[Data provided Boundary: Start]

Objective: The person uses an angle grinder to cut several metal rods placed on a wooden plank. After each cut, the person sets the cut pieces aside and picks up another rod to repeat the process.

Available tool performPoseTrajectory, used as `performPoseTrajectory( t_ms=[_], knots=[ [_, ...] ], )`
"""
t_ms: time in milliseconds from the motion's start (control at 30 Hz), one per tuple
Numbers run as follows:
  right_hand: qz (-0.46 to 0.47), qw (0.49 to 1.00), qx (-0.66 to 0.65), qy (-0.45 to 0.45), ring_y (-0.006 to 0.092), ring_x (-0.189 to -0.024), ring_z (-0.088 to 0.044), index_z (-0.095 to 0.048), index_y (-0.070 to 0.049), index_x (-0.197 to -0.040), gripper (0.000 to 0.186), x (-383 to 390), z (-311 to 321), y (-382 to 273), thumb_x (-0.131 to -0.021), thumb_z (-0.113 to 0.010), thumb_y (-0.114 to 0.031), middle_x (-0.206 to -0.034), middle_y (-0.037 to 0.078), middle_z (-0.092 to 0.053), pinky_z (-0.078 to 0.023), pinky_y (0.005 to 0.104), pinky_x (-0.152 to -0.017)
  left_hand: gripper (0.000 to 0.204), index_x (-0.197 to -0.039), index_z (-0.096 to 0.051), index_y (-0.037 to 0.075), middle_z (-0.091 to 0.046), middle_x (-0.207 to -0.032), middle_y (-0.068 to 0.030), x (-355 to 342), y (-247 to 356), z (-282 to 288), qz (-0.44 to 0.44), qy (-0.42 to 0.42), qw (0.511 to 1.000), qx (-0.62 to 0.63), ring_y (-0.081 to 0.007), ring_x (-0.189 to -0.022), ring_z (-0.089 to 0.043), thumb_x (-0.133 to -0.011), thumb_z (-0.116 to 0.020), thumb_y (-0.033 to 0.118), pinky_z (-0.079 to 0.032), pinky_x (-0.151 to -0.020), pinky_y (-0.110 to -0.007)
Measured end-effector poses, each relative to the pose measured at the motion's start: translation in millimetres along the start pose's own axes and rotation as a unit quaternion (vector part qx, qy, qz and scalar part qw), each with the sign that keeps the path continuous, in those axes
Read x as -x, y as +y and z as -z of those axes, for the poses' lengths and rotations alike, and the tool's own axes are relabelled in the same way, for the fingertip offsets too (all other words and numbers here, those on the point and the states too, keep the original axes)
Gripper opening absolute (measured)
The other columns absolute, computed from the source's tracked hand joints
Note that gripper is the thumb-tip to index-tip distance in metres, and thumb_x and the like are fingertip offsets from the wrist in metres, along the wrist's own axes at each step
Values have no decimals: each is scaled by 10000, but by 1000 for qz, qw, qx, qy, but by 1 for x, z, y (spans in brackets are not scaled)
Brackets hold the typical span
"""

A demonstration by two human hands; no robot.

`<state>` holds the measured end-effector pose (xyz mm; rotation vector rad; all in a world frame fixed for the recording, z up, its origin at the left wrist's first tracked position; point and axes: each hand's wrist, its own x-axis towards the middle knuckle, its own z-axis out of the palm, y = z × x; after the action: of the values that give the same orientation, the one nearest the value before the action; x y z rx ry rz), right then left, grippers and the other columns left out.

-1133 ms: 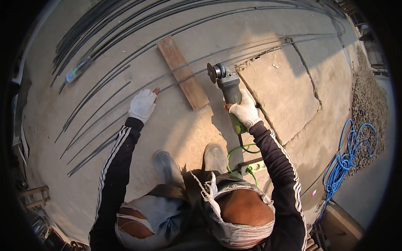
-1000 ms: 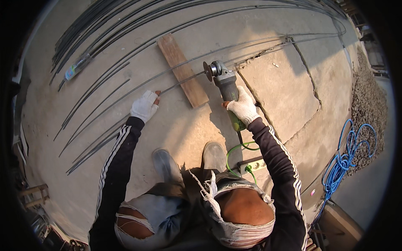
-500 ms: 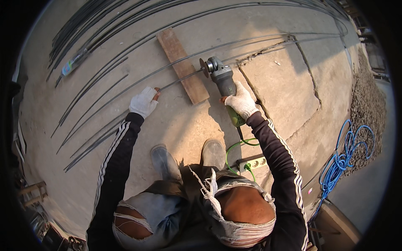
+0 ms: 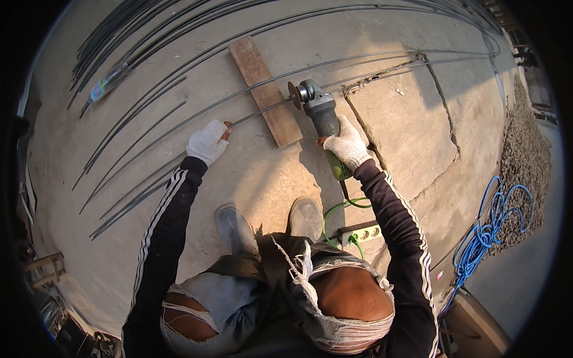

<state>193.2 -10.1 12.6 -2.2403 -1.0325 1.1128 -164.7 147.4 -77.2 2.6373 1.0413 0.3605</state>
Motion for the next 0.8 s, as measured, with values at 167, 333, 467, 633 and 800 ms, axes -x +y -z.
performPoseTrajectory(
  t_ms=[167,333,467,633,800],
  knots=[
    [-10,1000,7,1,288,-890,-723,-564,-24,-1245,569,-2,-2,0,-757,-832,-146,-1033,164,-722,-591,391,-795,176,-1073,-702,155,-658,-933,-90,0,0,0,-1,6,1000,19,-319,-809,-686,-1009,-627,302,-549,-650,-436],
    [-29,999,26,-9,292,-903,-719,-568,-26,-1244,562,-1,0,-6,-756,-816,-152,-1033,168,-716,-584,396,-816,172,-1062,-701,158,-659,-931,-94,1,-1,-4,5,15,1000,17,-323,-814,-688,-1011,-624,304,-545,-646,-442],
    [-33,999,27,-18,287,-897,-715,-576,-28,-1233,547,-1,3,-9,-754,-805,-158,-1013,165,-709,-583,394,-809,204,-1049,-698,157,-691,-966,-73,2,-2,-6,21,-7,1000,7,-303,-829,-707,-1015,-618,342,-572,-665,-431],
    [-30,999,21,-11,286,-891,-714,-592,-35,-1206,525,-4,1,-10,-750,-812,-177,-997,161,-708,-581,395,-803,202,-1034,-689,154,-695,-985,-76,2,-3,-5,7,9,1000,25,-315,-839,-709,-1008,-625,344,-573,-672,-436],
    [-33,998,47,-3,287,-881,-714,-605,-39,-1173,507,-5,0,-12,-747,-825,-202,-997,162,-711,-579,399,-796,204,-1042,-686,149,-699,-1012,-79,2,-1,-5,31,-9,999,29,-322,-857,-709,-999,-633,341,-575,-689,-442]
  ],
)
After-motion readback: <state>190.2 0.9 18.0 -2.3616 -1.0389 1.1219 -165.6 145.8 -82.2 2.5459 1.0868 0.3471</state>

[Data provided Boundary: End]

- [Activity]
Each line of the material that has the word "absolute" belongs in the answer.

- [Answer to this task]
Gripper opening absolute (measured)
The other columns absolute, computed from the source's tracked hand joints

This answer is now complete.